Le Père Teissier, à la fois français et algérien, a été un homme de la rencontre et du dialogue des cultures. J’ai eu la joie de le connaître et de converser avec lui.
Il signait simplement comme il vivait, lui-même, en homme, tel quel : « Amitiés. Henri Teissier ». Une amitié de terrain, très perceptible quand il conduisait sa voiture, une main sur le volant, l’autre main accompagnant sa parole et son regard aux aguets, tourné vers des lieux et des visages dont il gardait la mémoire fidèlement. A cela s’ajoutaient sa détermination, le courage d’un homme de foi et cultivé. Passionné intarissable de l’émir Abdelkader, il voyait en ce prophète du milieu du XIXe siècle, un pionnier du dialogue islamo-chrétien qui annonçait déjà l’urgence de vivre en frères, en Algérie.

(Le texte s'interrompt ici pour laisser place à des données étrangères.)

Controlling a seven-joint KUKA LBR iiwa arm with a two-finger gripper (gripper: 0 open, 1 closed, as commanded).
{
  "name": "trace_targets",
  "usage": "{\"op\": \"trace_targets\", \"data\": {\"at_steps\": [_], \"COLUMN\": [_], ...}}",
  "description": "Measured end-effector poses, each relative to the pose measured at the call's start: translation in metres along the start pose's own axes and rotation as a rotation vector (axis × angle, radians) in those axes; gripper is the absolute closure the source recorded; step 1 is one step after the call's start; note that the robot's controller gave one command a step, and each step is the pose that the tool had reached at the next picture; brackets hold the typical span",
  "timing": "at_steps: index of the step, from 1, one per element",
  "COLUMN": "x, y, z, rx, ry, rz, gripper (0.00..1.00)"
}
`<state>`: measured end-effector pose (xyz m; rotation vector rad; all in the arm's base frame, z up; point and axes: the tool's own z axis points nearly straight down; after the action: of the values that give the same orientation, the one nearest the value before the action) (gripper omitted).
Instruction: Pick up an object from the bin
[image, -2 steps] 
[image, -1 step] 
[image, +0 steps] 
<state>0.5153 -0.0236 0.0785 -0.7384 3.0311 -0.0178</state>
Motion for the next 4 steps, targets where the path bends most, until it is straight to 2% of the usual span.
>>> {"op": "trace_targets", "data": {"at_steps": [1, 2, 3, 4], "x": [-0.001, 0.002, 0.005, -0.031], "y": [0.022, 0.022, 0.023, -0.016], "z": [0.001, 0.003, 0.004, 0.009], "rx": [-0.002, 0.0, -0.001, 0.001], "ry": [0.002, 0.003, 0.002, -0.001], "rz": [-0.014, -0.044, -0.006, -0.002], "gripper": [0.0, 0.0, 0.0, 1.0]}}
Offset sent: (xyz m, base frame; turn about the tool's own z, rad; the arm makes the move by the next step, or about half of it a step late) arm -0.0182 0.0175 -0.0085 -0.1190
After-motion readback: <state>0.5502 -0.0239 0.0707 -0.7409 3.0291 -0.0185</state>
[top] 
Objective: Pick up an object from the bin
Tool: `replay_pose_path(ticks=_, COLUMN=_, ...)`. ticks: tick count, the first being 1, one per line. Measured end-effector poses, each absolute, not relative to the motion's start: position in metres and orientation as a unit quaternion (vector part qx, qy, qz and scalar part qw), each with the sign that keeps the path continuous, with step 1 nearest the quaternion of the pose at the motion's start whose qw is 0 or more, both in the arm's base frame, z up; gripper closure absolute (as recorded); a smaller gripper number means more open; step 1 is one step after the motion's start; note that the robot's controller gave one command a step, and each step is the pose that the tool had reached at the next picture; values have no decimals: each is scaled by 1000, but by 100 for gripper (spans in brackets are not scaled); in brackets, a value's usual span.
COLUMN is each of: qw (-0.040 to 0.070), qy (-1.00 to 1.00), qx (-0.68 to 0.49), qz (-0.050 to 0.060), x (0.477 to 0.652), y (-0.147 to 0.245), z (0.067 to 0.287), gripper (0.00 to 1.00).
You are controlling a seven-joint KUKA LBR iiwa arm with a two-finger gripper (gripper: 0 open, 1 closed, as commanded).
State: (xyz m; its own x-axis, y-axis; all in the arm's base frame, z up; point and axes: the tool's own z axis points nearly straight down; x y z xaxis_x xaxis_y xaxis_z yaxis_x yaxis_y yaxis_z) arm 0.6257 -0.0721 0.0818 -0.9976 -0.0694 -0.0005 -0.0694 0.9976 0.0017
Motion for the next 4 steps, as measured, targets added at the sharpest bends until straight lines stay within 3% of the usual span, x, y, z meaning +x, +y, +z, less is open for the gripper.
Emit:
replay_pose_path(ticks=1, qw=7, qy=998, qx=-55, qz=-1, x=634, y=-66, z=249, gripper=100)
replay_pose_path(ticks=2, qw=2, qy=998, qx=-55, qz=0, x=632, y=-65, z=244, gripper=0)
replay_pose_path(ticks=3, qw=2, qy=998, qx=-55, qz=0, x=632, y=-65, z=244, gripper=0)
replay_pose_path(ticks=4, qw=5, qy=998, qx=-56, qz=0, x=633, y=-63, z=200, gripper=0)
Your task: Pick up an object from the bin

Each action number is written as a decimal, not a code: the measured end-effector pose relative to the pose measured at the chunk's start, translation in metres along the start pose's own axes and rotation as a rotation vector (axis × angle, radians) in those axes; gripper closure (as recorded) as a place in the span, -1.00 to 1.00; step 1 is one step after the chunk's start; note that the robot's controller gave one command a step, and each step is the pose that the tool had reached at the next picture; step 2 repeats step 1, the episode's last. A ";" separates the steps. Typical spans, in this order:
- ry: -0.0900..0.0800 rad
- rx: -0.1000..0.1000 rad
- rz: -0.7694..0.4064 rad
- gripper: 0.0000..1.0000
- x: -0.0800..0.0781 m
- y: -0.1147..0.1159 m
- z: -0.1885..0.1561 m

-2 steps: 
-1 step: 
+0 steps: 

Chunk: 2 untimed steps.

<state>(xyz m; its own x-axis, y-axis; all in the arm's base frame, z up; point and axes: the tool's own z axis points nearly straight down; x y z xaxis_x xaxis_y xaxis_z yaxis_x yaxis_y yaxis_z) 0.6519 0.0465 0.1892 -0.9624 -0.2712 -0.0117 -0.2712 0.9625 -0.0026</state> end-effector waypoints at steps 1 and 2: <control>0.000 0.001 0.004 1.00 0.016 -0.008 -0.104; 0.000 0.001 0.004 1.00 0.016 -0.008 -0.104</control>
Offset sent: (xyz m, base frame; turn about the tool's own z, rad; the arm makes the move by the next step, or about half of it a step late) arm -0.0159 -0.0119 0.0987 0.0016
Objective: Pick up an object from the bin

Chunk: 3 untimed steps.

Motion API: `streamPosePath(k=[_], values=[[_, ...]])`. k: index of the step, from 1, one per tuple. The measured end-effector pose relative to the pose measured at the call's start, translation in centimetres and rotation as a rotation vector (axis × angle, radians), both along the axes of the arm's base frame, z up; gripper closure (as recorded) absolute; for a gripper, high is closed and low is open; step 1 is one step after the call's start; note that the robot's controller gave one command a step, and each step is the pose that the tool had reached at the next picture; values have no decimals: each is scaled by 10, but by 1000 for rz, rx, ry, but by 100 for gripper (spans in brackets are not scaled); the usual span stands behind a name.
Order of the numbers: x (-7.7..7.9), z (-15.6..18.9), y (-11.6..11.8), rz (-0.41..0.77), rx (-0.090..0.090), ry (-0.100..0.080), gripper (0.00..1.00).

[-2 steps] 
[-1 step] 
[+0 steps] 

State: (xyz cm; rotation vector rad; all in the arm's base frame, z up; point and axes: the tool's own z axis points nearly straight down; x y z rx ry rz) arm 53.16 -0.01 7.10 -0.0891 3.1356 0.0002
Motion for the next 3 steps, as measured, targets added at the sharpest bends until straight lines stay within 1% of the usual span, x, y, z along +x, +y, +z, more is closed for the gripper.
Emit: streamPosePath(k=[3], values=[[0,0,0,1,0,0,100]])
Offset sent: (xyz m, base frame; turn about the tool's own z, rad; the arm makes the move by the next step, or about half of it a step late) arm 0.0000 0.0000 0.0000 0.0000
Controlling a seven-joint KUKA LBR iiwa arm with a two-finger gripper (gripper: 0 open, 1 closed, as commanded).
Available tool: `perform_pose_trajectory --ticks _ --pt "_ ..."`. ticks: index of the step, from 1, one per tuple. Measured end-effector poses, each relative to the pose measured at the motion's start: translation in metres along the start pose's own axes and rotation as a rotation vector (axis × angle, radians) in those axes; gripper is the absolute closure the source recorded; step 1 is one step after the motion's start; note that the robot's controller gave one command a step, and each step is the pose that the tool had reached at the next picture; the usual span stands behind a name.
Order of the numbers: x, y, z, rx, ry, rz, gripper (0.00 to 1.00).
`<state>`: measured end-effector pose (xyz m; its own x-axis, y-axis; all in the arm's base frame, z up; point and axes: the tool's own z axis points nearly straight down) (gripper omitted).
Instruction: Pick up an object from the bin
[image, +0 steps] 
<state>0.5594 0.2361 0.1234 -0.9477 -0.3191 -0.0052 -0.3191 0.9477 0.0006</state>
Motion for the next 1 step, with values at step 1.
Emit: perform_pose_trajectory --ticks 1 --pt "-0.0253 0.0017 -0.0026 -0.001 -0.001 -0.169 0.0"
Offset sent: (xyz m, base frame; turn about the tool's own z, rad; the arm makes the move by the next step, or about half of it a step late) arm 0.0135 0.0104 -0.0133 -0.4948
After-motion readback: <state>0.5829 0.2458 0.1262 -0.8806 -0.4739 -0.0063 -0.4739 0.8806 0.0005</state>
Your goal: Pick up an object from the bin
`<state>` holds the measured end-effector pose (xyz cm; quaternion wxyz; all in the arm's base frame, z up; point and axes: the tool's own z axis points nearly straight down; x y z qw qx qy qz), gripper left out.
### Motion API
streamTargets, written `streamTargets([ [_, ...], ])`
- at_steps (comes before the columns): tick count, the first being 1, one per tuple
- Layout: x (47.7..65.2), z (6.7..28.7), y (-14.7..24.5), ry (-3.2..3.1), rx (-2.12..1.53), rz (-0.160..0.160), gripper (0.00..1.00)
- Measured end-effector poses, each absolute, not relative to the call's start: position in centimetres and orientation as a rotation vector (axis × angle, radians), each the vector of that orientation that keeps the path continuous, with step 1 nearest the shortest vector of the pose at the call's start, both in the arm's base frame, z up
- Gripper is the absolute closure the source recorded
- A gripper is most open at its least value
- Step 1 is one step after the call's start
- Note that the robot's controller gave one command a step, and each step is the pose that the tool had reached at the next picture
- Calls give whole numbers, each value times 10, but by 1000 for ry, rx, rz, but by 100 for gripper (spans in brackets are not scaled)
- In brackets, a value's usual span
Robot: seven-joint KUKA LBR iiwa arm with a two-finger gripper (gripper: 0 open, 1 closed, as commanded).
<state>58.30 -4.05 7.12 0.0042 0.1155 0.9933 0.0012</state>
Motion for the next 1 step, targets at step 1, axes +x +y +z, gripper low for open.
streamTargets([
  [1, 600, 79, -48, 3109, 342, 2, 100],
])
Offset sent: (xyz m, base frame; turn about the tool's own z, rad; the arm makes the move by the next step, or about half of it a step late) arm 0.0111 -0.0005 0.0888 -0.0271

Henri Teissier était convaincu que le Royaume de Dieu se construit là « où l’on travaille pour l’humanité ». De fait, il a vécu en chercheur d’humanité infatigable, par tous les temps, notamment durant les années noires d’Algérie au milieu du terrorisme, une fraternité désarmante qui ne cède pas devant ce qui n’est pas négociable : le respect de la vie humaine et de la parole donnée, la confrontation sans la violence.
Il nous a conduits Anne et moi, comme bien d’autres, à Tibherine, après l’assassinat des moines. Je le vois encore assis à côté du jardinier, témoins ensemble d’une présence qui ne s’éteint pas. Une telle présence d’une Église pour des frères, quels qu’ils soient, est palpable dans Des hommes et des dieux. Dans le film, est évoquée la métaphore de l’arbre et des branches sur lesquelles les oiseaux viennent se reposer. Un moine dit à une voisine algérienne : « Nous sommes les oiseaux et vous la branche ». Elle répond : « Les oiseaux, c’est nous, vous, vous eÌtes la branche. Si vous partez, sur qui pourrions-nous nous reposer ? » Cette belle hospitalité réciproque demeure vivante aujourd’hui, entre autochtones et missionnaires qui ont épousé cette terre pour toujours.
Le Père Teissier sera inhumé mercredi dans la basilique de Notre Dame d'Afrique à Alger. Lors de l’homélie des funérailles, samedi dernier, à Lyon, le Père Christian Delorme s’adressait ainsi à son ami :
Avec votre corps, c’est tout notre amour pour le peuple algérien qui part avec vous.
Une parole de vie en Algérie.
Des racines et des ailes pour une histoire fraternelle écrite à la lumière de l’Évangile, dès le 2ème siècle, et exaltée un plus tard par St Augustin (354-430) :
L’amour fraternel vient de Dieu, il est Dieu même.